The 60s and early 70s UP deer crash was caused by the multiple consecutive severe winters. It was around 10 bad winters in a row inconjuction with very poor winter habitat that was responsible, not over harvest of doe by sportsman. 

Shooting a doe was scorned upon by most sportsman but poaching deer I think was more common (some loss there). I really don't recall anterless tags in those days even though parts of Memominee county could have used 1000s of tags.

These are the facts I remember from being there. These were not the good old days of deer hunting. 

BTW what the heck are *Texas deer mineral pelts*?


----------



## utan (Mar 21, 2002)

This group has a history of supporting buck restrictions but not the killing of more does.
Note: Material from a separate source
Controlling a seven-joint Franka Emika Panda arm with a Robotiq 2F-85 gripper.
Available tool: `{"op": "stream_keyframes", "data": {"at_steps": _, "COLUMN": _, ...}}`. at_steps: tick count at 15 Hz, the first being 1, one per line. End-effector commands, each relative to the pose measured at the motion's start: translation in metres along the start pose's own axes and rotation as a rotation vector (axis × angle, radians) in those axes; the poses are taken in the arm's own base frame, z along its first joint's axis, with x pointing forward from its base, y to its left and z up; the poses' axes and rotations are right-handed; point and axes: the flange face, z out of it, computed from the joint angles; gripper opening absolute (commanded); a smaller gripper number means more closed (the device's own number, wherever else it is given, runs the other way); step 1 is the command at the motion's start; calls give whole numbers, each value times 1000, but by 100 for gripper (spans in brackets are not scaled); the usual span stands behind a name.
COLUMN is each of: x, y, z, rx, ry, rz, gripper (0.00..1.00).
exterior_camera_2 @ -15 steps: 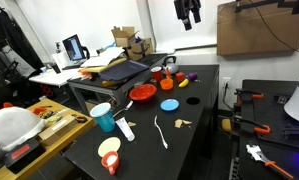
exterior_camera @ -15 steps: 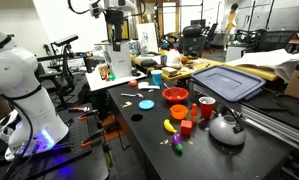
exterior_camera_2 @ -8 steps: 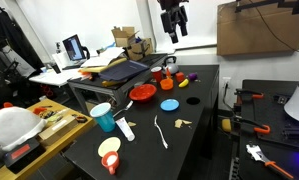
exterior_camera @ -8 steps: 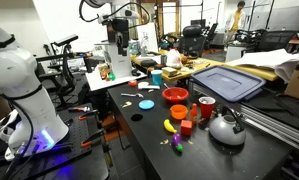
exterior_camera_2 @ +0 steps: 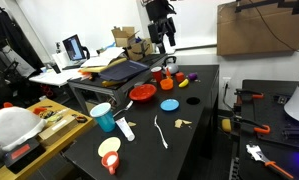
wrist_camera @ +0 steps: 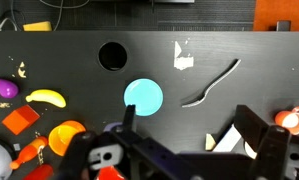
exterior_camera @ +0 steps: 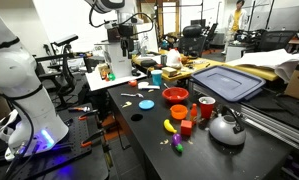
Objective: Move the compressible tube from the left to the right
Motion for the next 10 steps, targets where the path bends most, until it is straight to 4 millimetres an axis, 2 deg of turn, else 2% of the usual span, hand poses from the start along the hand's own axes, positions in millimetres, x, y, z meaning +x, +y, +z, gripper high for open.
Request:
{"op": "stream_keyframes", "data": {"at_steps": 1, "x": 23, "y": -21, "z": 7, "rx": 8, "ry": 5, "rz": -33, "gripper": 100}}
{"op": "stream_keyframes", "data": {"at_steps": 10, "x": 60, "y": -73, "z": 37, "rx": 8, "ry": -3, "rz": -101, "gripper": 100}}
Will they encourage the taking of more does in SUPERLAND


----------



## just ducky (Aug 23, 2002)

utan,
I have to disagree with your statement. I've been one of the more vocal people against antler restrictions all along, but I've found that most of the pro-QDM'ers on here favor taking more does. I've had some really good discussions with them about why we should take more does. So much so that I really have changed my viewpoint on it altogether, and will probably take more does off of our property in the future.


----------



## OTIS (Feb 15, 2001)

That is an interesting proposal. I have hunted the UP for almost 20 years. I hope they consider the vast differences in Habitat and Deer densities along with the Nutritional needs vital to Antler growth. 
The area we currently hunt 200 pound Bucks are very common. 50 Miles up the road lighter deer densities still produce smaller deer with smaller racks.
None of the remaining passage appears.